Sources located under other monitoring policies capture faults, events and audits within a smaller scope. A source located directly under a monitoring policy, captures all occurrences within the scope (for example fabric, infra, etc.). A source located under a target, captures all occurrences related to that target (for example, eqpt:Psu for power supply). A source located under a fault/event severity assignment policy captures only the occurrences that match that particular fault or event as identified by the fault/event code.

When a fault/event/audit is generated, all applicable sources are used. For example consider the following for the configuration below:

  • Syslog source 4, pointing to syslog group 4 is defined for fault F0123.

  • Syslog source 3, pointing to syslog group 3 is defined for target power supply (eqpt:Psu).

  • Syslog source 2, pointing to syslog group 2 is defined for scope infra.

  • Syslog source 1, pointing to syslog group 1 is defined for the common monitoring policy.

If fault F0123 occurs on an MO of class eqpt:Psu in scope infra, a syslog message is sent to all the destinations in syslog groups 1-4, assuming the severity of the message is at or above the minimum defined for each source and destination. While this example illustrates a syslog configuration, callhome and SNMP configurations would operate in the same way.

Monitoring policies can also be configured for other system operations, such as faults or health scores. The structure of monitoring policies map to this hierarchy:

Monitoring Policy

  • Statistics Export

  • Collection Rules

  • Monitoring Targets

  • Statistics Export

  • Collection Rules

  • Statistics

  • Collection Rules

  • Thresholds Rules

  • Statistics Export

Statistics Export policies option in the following figure define the format and destination for statistics to be exported. The output can be exported using FTP, HTTP, or SCP protocols. The format can be JSON or XML. The user or administrator can also choose to compress the output. Export can be defined under Statistics, Monitoring Targets, or under the top-level monitoring policy. The higher-level definition of Statistics Export takes precedence unless there is a defined lower-level policy.

Monitoring policies are applied to specific observable objects (such as ports, cards, EPGs, and tenants) or groups of observable objects by using selectors or relations.

Monitoring policies define the following:

  • Statistics are collected and retained in the history.

  • Threshold crossing faults are triggered.

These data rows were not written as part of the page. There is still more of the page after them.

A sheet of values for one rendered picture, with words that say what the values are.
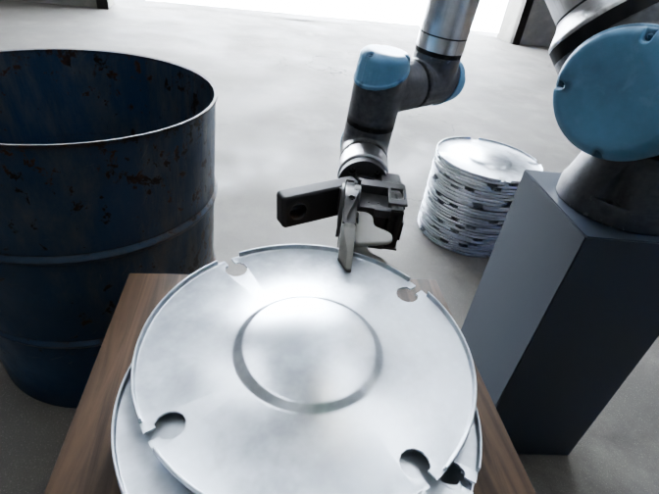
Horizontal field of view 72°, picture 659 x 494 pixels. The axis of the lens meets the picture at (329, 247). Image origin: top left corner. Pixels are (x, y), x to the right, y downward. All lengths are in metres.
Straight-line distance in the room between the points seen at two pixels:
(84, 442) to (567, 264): 0.54
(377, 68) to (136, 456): 0.54
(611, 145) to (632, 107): 0.04
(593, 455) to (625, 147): 0.64
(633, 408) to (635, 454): 0.11
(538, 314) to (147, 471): 0.50
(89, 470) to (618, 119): 0.52
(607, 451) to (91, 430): 0.85
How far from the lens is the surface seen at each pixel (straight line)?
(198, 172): 0.69
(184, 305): 0.45
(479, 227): 1.30
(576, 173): 0.67
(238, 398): 0.38
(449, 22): 0.76
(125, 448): 0.38
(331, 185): 0.60
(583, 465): 0.98
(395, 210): 0.56
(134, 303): 0.54
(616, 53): 0.48
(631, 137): 0.49
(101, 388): 0.47
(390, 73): 0.67
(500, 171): 1.30
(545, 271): 0.66
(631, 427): 1.09
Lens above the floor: 0.70
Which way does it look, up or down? 35 degrees down
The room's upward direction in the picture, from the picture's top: 8 degrees clockwise
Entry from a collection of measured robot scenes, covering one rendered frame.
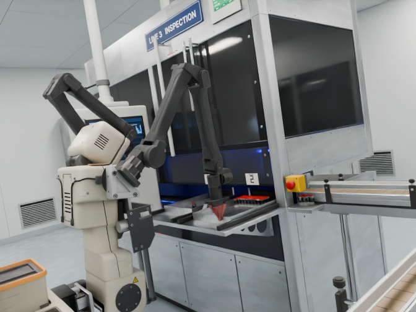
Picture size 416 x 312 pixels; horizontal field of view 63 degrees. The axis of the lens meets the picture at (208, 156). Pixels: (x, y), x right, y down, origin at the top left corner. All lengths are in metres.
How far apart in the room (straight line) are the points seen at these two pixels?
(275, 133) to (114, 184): 0.83
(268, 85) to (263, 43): 0.20
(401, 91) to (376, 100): 0.40
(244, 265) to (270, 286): 0.18
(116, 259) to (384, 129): 5.53
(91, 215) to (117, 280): 0.26
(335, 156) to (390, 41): 4.43
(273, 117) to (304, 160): 0.31
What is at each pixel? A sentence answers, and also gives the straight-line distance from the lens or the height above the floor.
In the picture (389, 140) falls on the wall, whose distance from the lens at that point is 6.34.
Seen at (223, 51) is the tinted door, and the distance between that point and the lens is 1.87.
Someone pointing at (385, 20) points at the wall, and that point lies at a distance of 6.42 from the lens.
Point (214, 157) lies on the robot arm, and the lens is 1.44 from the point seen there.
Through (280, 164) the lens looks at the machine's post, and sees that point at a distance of 1.65.
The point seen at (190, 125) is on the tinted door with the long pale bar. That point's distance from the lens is 2.11.
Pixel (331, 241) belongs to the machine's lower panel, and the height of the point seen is 0.60.
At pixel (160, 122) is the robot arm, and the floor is 1.35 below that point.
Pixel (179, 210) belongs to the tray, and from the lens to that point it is 1.88.
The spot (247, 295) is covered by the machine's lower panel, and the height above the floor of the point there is 0.35.
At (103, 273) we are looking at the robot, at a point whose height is 0.84.
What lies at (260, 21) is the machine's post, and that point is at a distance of 1.71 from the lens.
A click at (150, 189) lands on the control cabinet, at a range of 2.35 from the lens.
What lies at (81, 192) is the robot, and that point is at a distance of 1.23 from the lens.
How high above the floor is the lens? 1.27
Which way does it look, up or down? 3 degrees down
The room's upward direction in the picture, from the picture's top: 9 degrees counter-clockwise
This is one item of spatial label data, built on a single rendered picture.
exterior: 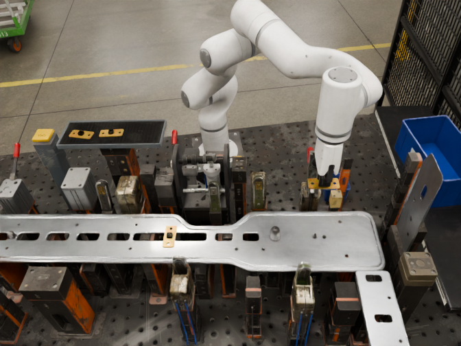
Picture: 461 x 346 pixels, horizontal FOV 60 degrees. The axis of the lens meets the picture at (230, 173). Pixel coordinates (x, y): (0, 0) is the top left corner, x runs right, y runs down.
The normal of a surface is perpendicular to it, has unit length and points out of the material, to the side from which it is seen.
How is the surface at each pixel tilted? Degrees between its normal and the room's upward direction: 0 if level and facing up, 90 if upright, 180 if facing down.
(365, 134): 0
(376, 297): 0
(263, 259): 0
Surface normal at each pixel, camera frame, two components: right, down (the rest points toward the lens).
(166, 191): -0.04, 0.72
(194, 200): -0.04, -0.70
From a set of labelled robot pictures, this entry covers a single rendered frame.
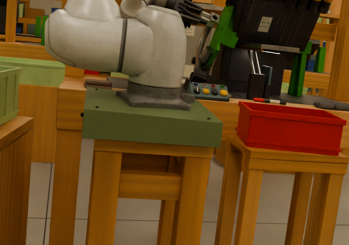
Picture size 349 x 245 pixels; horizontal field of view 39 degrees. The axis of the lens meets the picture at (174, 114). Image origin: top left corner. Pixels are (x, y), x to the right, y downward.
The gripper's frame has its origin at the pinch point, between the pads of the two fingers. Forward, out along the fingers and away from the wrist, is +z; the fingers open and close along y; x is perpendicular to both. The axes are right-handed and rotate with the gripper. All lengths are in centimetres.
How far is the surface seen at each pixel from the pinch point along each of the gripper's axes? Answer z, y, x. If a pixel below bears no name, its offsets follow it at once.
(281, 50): 25.3, -24.0, -19.2
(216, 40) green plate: 4.5, -13.3, -2.1
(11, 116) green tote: -61, -74, 10
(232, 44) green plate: 11.4, -13.4, -3.5
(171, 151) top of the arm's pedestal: -16, -95, -31
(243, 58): 23.1, -4.4, 9.6
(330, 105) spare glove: 52, -35, -12
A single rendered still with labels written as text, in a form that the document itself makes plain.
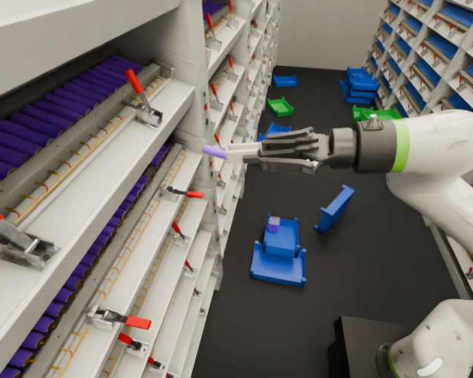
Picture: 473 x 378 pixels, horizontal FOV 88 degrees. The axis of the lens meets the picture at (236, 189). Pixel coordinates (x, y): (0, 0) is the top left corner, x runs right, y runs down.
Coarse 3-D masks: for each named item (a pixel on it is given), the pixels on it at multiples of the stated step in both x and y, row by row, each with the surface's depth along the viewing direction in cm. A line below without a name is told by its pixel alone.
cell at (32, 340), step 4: (32, 332) 34; (36, 332) 34; (28, 336) 33; (32, 336) 33; (36, 336) 33; (40, 336) 33; (24, 340) 33; (28, 340) 33; (32, 340) 33; (36, 340) 33; (24, 344) 33; (28, 344) 33; (32, 344) 33; (36, 344) 33; (32, 348) 33; (36, 348) 33
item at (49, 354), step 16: (176, 144) 65; (160, 176) 57; (144, 192) 53; (144, 208) 51; (128, 224) 47; (112, 256) 42; (128, 256) 45; (96, 272) 40; (96, 288) 39; (80, 304) 37; (64, 320) 35; (64, 336) 34; (80, 336) 35; (48, 352) 32; (32, 368) 31; (48, 368) 32; (64, 368) 33
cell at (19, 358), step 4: (20, 348) 32; (16, 352) 32; (20, 352) 32; (24, 352) 32; (28, 352) 32; (32, 352) 33; (16, 356) 31; (20, 356) 32; (24, 356) 32; (28, 356) 32; (12, 360) 31; (16, 360) 31; (20, 360) 31; (24, 360) 31; (12, 364) 31; (16, 364) 31; (20, 364) 31; (24, 364) 32
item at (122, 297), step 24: (168, 144) 67; (192, 144) 68; (192, 168) 65; (168, 216) 53; (144, 240) 48; (96, 264) 43; (120, 264) 44; (144, 264) 45; (120, 288) 42; (120, 312) 40; (48, 336) 35; (96, 336) 37; (72, 360) 34; (96, 360) 35
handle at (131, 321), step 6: (108, 312) 37; (108, 318) 37; (114, 318) 37; (120, 318) 37; (126, 318) 37; (132, 318) 36; (138, 318) 36; (126, 324) 36; (132, 324) 36; (138, 324) 36; (144, 324) 36; (150, 324) 36
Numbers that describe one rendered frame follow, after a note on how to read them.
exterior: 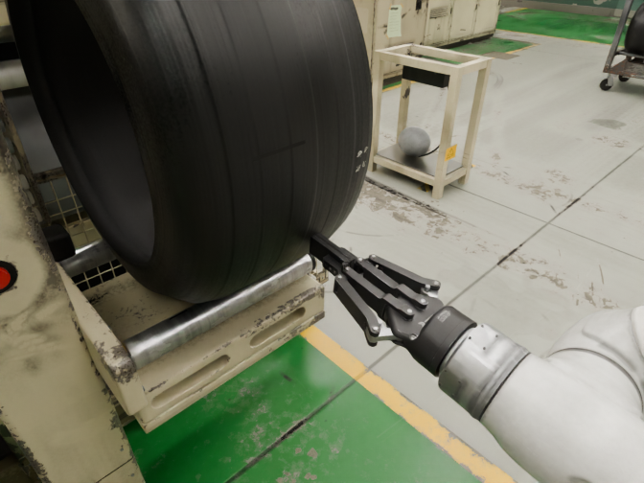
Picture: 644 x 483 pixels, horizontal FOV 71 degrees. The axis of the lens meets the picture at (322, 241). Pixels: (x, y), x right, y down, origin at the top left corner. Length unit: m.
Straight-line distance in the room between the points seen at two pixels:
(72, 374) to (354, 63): 0.57
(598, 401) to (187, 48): 0.48
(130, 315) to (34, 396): 0.24
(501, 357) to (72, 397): 0.60
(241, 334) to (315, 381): 1.06
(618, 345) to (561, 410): 0.13
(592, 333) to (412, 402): 1.23
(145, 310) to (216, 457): 0.82
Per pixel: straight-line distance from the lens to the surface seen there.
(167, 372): 0.72
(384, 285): 0.57
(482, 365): 0.49
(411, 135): 3.09
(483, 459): 1.69
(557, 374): 0.50
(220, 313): 0.72
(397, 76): 5.50
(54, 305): 0.69
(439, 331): 0.51
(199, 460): 1.66
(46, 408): 0.79
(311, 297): 0.81
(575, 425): 0.48
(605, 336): 0.58
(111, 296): 0.98
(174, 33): 0.46
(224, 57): 0.46
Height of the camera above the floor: 1.39
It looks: 34 degrees down
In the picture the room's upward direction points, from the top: straight up
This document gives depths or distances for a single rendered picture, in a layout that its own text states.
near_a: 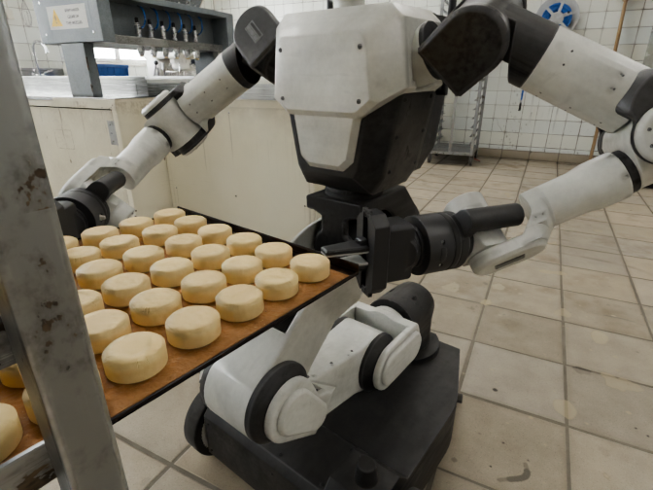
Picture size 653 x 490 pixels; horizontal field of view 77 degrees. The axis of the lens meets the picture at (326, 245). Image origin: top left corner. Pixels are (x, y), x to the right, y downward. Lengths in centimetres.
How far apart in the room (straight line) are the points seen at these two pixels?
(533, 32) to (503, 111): 476
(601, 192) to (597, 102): 12
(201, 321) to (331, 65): 46
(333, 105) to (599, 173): 40
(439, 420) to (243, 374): 53
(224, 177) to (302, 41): 100
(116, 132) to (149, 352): 141
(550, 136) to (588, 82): 476
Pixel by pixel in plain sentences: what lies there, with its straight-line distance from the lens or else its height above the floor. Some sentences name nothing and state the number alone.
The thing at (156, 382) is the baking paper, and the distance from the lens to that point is 38.
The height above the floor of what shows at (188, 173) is 55.
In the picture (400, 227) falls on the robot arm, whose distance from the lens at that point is 57.
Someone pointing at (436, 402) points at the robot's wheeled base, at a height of 17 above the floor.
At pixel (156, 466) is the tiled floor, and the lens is 126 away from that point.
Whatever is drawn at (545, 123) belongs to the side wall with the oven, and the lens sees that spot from 542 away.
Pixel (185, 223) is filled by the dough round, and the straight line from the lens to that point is 68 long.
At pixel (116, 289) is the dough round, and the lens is 50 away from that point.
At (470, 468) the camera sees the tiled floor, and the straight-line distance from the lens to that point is 124.
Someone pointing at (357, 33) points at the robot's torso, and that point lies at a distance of 68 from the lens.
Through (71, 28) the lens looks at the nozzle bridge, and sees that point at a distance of 183.
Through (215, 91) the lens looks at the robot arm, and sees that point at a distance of 97.
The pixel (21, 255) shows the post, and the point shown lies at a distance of 24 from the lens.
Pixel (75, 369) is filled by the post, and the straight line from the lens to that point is 27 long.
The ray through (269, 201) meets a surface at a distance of 157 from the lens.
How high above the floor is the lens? 91
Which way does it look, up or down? 22 degrees down
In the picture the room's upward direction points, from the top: straight up
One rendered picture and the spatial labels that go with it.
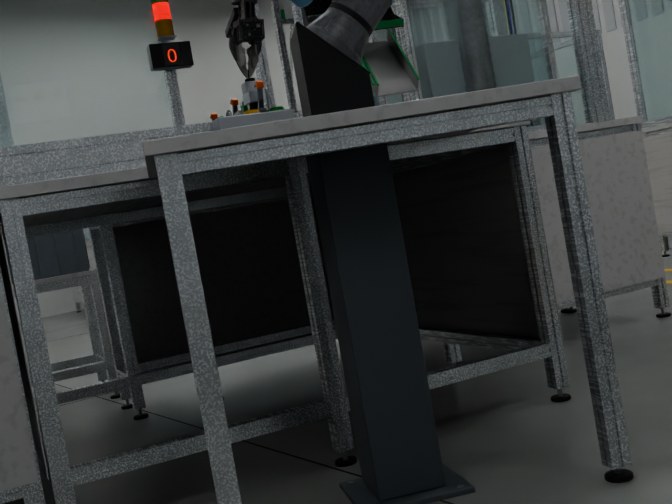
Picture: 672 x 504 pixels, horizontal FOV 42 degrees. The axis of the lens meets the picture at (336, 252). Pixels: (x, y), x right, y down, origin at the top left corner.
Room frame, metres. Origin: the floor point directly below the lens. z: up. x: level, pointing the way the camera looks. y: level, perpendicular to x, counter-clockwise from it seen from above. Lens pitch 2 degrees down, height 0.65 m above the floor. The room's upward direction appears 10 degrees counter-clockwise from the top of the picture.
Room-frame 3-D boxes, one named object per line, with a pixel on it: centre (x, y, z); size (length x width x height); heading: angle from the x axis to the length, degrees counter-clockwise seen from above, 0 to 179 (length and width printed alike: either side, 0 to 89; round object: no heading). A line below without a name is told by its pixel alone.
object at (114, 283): (4.03, -0.04, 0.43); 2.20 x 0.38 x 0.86; 113
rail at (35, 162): (2.28, 0.35, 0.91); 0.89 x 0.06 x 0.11; 113
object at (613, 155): (3.77, -0.73, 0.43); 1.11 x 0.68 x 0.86; 113
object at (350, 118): (2.06, -0.05, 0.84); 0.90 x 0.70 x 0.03; 101
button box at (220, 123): (2.29, 0.15, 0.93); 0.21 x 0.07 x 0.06; 113
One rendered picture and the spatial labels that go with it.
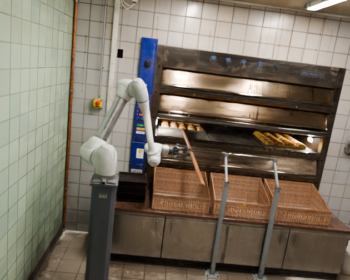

  • Statistics are exported.

Collection Rules are defined per sampling interval. They configure whether the collection of statistics should be turned on or off, and when turned on, what the history retention period should be. Monitoring Targets correspond to observable objects (such as ports and EPGs).

Statistics correspond to groups of statistical counters (such as ingress-counters, egress-counters, or drop-counters).

Collection Rules can be defined. The higher-level definition of Collection Rules takes precedence unless there is a defined lower-level policy.

Threshold rules are defined under collection rules and would be applied to the corresponding sampling-interval that is defined in the parent collection rule.